November 15, 2023

Many Events Are Underway at HomeFront for Hunger and Homelessness Awareness Week

By Donald Gilpin

“I’ve been here for nine years, and I’ve never seen anything like this,” said HomeFront Development and Engagement Director Meghan Cubano, reflecting on her organization’s recent work with thousands of local clients who are suffering from hunger and homelessness.

“Want to help? You can help,” was her theme and the headline of a recent HomeFront flier for Hunger and Homelessness Awareness Week, which is currently underway at HomeFront and around the country. HomeFront is offering a variety of different events and opportunities at its Lawrenceville and Ewing locations to get informed and to volunteer over the next few days and into the holiday season.

Cubano described the waiting room at HomeFront’s Lawrenceville headquarters, packed with hungry Central New Jersey families waiting for food. “We’re serving about 200 families in four-hour shifts throughout the week,” she said. “In the past year there have been more than 21,000 visits to our choice food pantry, people looking for groceries, produce, meat, dairy, diapers, baby wipes. It’s really about meeting those basic needs.”

She continued, “Economic pressure is so great and the cost of living is so high, especially in this area, and we’re seeing an unprecedented number of families that are really struggling to make ends meet. People are really living on the edge.”

The HomeFront housing hotline for people and families in crisis — whether they’re facing eviction, domestic violence , or being kicked out of their parents’ house — is averaging about 450 calls per month.

Cubano pointed out that fewer than half of Americans have $500 or more saved up in case of an emergency. More than two-thirds are worried they couldn’t cover living expenses for just one month if they lost their primary source of income. “These are people living on the edge,” she said. “They’re working, but they’re at the risk of homelessness if a car breaks down, somebody gets sick, or somebody passes away.”

To afford a two-bedroom apartment in Mercer County, you have to make more than $33 an hour, Cubano pointed out, and the minimum wage is just $14.13 per hour. “A lot of folks don’t have anything left at the end of the month,” she added.

HomeFront, active in the community since 1991, provides shelter every night to more than 450 individuals, mostly children. It provides emergency and permanent housing, homelessness prevention funds, and additional wraparound services to families who are facing food insecurity and homelessness.

A highlight of Hunger and Homelessness Awareness Week at HomeFront is the Holiday Shop, fashion show, SewingSpace/ArtSpace reception, and open house on Wednesday, November 15 from 5 to 8 p.m. at the Lawrenceville headquarters, 1880 Princeton Avenue.

For the event, some of the HomeFront SewingSpace program participants are staging a fashion show featuring their original clothing creations. “Our clients have created these fashion clothing items,” said Cubano. “They’re really incredible.
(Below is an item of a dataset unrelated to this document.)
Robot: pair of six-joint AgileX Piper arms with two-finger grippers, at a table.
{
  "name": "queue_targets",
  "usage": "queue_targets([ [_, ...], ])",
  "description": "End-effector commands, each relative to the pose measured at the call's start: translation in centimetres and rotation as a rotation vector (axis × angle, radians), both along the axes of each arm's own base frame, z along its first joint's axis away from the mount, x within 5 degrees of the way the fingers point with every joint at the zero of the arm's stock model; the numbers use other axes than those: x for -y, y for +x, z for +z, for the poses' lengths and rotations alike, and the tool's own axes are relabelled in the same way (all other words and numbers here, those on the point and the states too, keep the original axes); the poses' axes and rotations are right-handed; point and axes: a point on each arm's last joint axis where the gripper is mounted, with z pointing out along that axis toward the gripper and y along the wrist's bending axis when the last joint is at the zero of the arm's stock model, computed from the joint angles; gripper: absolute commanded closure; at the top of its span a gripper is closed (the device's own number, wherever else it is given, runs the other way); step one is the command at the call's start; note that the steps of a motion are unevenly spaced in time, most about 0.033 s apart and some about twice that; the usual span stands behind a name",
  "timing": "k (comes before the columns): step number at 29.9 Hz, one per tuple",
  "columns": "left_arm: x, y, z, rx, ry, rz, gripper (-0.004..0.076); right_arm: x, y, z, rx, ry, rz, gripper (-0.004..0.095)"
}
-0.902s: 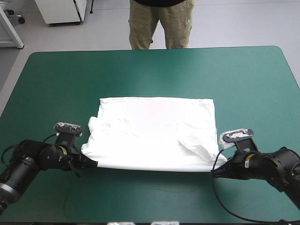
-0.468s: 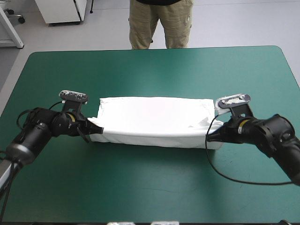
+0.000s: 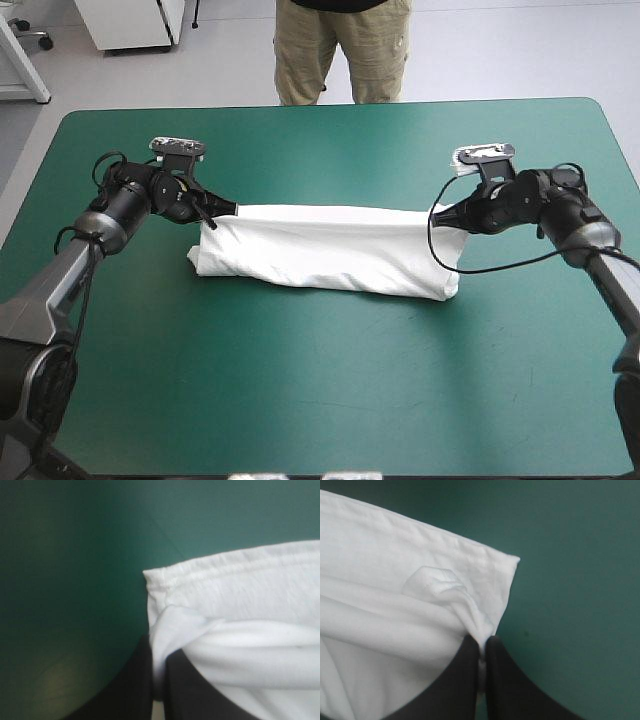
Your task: Fold the cloth
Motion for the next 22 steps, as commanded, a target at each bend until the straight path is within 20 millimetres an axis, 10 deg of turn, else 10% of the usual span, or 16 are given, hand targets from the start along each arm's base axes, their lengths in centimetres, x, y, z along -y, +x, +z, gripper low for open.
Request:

That’s part of our therapeutic art program.”

She continued, “We have an eight-week free sewing curriculum, where we teach sewing. All of these women have participated in that curriculum and at the end of the eight weeks they’re given a sewing machine as a gift. They have made their own clothing from head to toe. It’s really empowering for them and their families.”

Cubano described one woman who had been the victim of domestic violence. “She left her husband and was extremely depressed and suicidal. She found SewingSpace through her church in Trenton and was able to join, and that program saved her life.”

Hand sewn items will be available at the Holiday Shop on November 15, including pillows, wine bags, grocery totes, and table runners as well as holiday cards made by clients in the HomeFront ArtSpace program.

Other featured events this week include an educational workshop on Poverty and Homelessness 101 with HomeFront CEO Sarah Steward and COO Bobbin Paskell on Thursday, November 16 from 12 to 2 p.m.; a volunteer opportunity wrapping diapers in the HomeFront Diaper Resource Center from 11 a.m. to 1 p.m. on Friday, November 17; and a volunteer session preparing Thanksgiving food baskets on Saturday, November 18 from 10 a.m. to 12 p.m.

The Diaper Resource Center diaper wrapping and Thursday’s workshop with Steward and Paskell are located at the HomeFront Family Campus, 101 Celia Way in Ewing. All other Hunger and Homelessness Awareness Week events this week are taking place at the 1880 Princeton Avenue in Lawrenceville HomeFront location. Last year HomeFront distributed almost two million diapers to families in need.

“We all have a collective responsibility to serve the community and the neighbors who need it most,” said Cubano. “This year has been challenging for so many, with inflationary pressures and the increased cost of living. So it’s more important than ever that we come together to make change.”